╭──
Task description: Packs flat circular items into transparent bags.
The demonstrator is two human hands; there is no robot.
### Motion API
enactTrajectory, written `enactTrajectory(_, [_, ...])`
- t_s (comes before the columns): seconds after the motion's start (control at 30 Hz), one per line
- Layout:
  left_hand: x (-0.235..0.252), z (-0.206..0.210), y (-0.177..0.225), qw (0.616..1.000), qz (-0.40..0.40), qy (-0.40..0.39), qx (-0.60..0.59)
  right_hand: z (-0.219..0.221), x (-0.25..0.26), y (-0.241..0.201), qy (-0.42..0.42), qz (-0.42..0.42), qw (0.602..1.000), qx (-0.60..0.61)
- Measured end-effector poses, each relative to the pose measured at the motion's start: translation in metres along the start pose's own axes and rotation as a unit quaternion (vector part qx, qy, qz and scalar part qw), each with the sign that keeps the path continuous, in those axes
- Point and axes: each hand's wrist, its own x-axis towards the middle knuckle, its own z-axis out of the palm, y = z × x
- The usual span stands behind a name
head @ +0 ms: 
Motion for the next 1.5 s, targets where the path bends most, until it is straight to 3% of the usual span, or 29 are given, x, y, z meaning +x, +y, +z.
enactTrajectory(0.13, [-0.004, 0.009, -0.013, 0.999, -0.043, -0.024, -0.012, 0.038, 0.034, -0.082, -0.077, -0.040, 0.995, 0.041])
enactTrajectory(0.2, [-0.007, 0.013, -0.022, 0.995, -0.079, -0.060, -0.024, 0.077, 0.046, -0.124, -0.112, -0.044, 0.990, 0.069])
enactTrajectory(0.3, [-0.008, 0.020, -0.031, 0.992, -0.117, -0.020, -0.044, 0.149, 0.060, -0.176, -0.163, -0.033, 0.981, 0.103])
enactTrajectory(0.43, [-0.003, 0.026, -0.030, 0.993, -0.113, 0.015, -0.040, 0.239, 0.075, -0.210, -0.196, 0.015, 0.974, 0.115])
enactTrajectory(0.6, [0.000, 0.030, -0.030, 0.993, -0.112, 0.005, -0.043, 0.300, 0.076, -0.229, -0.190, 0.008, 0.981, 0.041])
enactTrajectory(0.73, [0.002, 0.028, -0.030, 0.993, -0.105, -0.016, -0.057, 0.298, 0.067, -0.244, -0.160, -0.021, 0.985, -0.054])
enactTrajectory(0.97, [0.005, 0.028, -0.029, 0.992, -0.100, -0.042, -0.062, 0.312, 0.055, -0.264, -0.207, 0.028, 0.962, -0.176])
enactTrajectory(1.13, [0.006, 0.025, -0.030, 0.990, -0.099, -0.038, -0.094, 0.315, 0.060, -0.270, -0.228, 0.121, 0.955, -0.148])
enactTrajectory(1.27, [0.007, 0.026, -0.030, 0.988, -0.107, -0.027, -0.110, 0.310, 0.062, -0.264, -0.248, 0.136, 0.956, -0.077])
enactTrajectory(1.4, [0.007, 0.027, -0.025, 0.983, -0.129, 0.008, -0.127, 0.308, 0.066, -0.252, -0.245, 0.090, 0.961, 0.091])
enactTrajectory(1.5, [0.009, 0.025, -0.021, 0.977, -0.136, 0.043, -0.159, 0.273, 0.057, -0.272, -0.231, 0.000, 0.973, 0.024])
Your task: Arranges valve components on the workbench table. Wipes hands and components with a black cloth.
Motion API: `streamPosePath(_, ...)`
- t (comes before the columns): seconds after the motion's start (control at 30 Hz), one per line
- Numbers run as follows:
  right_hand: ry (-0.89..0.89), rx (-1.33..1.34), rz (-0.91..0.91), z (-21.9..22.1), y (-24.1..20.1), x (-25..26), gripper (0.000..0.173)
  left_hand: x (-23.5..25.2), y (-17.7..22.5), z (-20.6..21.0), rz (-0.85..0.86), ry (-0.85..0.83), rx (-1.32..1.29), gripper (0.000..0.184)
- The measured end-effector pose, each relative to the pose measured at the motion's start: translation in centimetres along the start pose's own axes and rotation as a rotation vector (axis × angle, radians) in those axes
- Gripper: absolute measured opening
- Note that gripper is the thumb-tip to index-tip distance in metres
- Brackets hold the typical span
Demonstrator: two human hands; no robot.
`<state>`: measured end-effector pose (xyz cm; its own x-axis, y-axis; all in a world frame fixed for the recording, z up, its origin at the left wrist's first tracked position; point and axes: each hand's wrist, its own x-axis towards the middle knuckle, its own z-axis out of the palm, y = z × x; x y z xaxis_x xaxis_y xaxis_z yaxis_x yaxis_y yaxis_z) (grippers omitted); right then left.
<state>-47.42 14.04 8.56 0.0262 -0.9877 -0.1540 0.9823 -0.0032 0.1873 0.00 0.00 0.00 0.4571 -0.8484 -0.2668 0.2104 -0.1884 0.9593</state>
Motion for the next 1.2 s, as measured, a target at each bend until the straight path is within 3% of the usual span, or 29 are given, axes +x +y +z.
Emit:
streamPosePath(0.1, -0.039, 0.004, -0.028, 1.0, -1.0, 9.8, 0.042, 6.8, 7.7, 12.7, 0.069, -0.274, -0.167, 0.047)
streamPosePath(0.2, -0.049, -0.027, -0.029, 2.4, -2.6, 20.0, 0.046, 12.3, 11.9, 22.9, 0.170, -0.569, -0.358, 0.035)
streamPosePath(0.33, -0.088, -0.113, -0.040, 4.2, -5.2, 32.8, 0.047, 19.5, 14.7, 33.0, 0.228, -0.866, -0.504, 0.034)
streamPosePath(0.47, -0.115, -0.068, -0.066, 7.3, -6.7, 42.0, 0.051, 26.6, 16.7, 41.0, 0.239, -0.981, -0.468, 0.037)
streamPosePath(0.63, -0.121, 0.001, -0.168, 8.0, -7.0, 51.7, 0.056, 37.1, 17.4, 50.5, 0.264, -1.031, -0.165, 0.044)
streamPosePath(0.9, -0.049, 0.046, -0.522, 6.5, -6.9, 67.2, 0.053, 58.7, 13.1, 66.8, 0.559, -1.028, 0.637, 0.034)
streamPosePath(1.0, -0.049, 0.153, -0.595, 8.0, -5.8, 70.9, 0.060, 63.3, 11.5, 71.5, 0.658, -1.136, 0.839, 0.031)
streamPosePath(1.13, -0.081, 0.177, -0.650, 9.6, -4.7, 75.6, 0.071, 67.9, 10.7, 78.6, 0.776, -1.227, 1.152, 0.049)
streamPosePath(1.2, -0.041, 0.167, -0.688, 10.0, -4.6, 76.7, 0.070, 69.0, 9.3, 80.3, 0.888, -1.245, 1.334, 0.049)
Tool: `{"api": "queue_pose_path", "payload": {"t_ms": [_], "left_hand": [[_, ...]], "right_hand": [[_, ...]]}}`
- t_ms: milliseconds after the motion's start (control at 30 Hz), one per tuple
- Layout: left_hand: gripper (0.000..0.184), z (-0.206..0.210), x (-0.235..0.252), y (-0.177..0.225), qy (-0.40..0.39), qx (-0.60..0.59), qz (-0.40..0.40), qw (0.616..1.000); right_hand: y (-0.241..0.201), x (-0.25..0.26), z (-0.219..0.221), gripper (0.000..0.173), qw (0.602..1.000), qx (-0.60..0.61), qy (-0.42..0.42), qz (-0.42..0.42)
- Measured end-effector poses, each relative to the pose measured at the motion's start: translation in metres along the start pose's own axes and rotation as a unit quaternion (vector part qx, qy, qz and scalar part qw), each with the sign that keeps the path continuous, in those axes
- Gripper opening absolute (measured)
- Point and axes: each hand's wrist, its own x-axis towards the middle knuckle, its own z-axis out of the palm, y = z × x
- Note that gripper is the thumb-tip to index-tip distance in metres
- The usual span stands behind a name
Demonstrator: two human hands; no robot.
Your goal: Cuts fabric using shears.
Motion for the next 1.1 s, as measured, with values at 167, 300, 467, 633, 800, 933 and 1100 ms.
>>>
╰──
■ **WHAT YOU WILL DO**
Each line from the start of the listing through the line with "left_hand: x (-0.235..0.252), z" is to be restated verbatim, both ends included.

■ **WORKED SOLUTION**
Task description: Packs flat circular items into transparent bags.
The demonstrator is two human hands; there is no robot.
### Motion API
enactTrajectory, written `enactTrajectory(_, [_, ...])`
- t_s (comes before the columns): seconds after the motion's start (control at 30 Hz), one per line
- Layout:
  left_hand: x (-0.235..0.252), z (-0.206..0.210), y (-0.177..0.225), qw (0.616..1.000), qz (-0.40..0.40), qy (-0.40..0.39), qx (-0.60..0.59)

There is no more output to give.